## Problem
Find every line below where the word "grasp" occurs. Then say how many there are, giving only the number.

## Source data
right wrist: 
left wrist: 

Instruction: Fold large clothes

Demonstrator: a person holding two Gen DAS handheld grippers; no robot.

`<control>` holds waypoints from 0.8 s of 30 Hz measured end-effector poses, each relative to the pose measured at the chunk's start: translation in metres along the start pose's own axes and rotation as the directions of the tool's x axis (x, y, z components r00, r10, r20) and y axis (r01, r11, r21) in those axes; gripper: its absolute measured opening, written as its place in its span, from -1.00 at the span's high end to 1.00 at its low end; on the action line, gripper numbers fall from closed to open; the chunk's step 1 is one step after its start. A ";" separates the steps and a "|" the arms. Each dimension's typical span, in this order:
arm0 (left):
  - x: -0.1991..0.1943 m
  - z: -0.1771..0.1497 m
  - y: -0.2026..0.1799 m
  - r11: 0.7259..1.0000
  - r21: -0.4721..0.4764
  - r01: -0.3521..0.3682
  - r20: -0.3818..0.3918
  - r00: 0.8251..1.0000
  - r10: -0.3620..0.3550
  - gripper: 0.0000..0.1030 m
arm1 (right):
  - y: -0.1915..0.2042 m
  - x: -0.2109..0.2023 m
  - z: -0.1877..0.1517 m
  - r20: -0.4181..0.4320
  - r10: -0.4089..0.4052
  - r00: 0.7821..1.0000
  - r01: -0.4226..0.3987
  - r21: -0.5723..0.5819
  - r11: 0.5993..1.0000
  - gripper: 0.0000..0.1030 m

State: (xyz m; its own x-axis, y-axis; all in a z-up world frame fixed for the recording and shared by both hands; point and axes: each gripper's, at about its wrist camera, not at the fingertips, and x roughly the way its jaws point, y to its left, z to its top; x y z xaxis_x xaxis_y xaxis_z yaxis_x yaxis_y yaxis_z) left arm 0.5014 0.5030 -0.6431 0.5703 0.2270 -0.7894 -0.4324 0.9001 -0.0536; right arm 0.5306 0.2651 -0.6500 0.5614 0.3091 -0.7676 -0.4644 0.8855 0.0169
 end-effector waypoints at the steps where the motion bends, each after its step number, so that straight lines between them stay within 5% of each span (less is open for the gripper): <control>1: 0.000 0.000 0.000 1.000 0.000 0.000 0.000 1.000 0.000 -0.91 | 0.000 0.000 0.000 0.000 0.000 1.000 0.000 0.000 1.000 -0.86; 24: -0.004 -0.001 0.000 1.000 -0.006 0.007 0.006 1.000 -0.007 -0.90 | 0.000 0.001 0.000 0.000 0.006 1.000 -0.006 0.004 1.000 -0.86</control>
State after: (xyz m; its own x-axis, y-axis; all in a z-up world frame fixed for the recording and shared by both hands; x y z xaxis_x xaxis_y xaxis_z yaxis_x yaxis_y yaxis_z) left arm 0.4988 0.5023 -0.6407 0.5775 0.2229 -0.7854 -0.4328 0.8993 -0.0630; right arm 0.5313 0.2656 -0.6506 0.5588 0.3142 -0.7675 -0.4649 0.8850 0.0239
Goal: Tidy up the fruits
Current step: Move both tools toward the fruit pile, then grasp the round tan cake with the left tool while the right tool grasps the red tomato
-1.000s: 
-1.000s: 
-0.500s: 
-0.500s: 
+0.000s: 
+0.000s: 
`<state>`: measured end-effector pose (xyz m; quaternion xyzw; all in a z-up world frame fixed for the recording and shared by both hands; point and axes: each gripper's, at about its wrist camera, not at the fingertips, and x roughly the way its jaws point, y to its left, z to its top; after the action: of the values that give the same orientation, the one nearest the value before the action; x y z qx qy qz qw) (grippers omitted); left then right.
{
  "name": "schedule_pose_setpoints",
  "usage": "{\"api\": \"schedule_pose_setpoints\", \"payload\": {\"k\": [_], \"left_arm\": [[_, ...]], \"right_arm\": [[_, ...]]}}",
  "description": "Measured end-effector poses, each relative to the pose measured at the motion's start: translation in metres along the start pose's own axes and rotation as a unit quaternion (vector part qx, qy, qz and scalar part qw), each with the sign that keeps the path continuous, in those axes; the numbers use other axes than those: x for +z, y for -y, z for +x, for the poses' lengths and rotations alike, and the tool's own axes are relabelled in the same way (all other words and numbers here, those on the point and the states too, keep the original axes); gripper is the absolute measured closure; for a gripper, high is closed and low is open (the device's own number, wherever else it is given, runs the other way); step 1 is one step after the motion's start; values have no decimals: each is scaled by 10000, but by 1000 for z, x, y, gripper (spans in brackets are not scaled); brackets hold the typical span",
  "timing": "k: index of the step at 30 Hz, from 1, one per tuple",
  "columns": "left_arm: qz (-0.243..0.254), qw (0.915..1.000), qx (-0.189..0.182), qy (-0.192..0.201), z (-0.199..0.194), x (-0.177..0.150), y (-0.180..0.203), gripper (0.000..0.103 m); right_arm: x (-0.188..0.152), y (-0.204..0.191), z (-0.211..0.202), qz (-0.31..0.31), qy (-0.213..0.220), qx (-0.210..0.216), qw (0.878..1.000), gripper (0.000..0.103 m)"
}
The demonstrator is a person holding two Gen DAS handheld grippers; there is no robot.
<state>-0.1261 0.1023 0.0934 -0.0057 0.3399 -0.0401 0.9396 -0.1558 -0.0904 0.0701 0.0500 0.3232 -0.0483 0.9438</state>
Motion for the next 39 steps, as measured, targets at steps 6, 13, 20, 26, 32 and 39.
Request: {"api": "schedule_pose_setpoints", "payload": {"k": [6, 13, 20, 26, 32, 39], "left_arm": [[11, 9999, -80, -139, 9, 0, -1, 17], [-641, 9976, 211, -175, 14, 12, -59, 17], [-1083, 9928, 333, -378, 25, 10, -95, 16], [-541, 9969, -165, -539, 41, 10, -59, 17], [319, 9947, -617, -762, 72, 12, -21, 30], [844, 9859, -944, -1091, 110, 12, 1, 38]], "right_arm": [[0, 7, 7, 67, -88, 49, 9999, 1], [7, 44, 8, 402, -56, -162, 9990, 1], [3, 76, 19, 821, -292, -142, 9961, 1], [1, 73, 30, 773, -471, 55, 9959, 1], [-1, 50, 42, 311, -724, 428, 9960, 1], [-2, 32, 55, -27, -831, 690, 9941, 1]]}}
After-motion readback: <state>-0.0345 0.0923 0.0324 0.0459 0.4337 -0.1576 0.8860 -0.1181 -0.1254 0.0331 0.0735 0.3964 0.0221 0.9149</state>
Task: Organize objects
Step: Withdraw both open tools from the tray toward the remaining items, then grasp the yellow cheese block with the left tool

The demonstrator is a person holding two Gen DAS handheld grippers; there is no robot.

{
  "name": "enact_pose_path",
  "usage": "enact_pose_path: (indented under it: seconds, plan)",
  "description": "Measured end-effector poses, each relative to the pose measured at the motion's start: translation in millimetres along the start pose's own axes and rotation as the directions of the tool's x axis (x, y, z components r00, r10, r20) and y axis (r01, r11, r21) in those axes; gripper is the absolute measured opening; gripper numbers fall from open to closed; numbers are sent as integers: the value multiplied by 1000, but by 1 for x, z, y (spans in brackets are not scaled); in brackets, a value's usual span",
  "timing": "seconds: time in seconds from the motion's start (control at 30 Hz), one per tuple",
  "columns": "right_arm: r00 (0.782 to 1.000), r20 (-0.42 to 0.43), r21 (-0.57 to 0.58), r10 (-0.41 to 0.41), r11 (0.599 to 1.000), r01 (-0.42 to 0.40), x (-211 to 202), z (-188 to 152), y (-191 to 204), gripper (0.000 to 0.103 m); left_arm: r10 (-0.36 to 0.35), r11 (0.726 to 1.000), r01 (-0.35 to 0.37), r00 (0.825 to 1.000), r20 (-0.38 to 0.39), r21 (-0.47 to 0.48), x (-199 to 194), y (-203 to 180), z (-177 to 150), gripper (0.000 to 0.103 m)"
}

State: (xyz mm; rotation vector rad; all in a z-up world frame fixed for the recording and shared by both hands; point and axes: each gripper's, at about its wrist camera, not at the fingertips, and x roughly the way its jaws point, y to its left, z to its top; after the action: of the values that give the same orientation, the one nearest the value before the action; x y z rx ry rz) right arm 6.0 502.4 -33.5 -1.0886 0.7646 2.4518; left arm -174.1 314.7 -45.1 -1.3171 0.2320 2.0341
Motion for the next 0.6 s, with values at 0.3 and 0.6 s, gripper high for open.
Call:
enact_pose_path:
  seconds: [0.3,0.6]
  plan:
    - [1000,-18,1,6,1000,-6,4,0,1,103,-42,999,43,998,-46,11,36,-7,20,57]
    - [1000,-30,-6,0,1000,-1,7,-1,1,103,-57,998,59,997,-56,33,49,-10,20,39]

## Solution
2